[Source data Boundary: Start]
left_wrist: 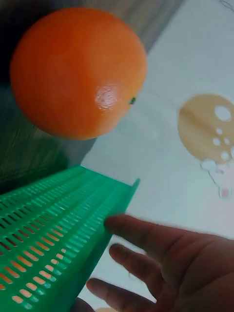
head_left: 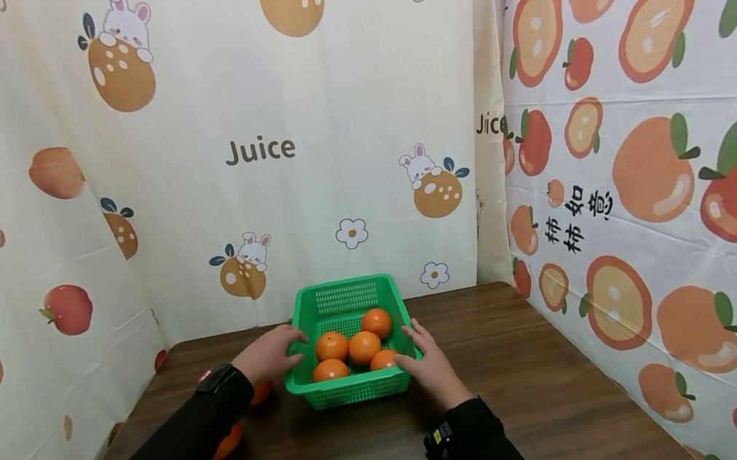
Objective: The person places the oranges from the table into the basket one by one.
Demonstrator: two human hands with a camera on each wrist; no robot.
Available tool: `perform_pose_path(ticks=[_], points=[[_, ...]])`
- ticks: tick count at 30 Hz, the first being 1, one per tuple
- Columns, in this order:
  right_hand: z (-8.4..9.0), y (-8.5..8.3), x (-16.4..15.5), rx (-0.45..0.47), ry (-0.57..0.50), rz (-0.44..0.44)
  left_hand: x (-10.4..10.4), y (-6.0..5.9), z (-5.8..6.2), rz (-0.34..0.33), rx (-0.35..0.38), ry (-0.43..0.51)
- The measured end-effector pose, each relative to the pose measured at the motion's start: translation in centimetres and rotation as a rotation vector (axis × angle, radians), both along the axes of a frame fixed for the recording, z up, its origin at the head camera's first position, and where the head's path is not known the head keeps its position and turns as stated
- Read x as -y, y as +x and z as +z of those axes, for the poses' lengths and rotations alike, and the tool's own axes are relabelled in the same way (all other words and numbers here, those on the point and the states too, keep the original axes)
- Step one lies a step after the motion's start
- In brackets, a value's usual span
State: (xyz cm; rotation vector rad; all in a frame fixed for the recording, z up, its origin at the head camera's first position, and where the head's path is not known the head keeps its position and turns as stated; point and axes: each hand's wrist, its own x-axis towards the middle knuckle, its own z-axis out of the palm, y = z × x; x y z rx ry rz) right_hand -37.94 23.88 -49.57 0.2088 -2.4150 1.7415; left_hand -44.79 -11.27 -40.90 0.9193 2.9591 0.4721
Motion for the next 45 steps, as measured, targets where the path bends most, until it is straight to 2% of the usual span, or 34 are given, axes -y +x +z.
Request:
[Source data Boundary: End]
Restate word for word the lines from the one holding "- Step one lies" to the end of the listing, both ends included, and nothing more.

- Step one lies a step after the motion's start
- In brackets, a value's usual span
State: (xyz cm; rotation vector rad; all in a frame fixed for the recording, z up, its origin at the head camera's first position, and where the head's path is not known the head keeps its position and turns as stated; point and axes: each hand's wrist, its own x-axis towards the middle knuckle, its own z-axis out of the palm, y = z × x; x y z rx ry rz) right_hand -37.94 23.88 -49.57 0.2088 -2.4150 1.7415; left_hand -44.79 -11.27 -40.90 0.9193 2.9591 0.4721
Motion for the next 45 steps, as measured, targets where the path bends most, until it is straight to 2% of the usual span, or 34 are given, axes -y +x +z.
Request:

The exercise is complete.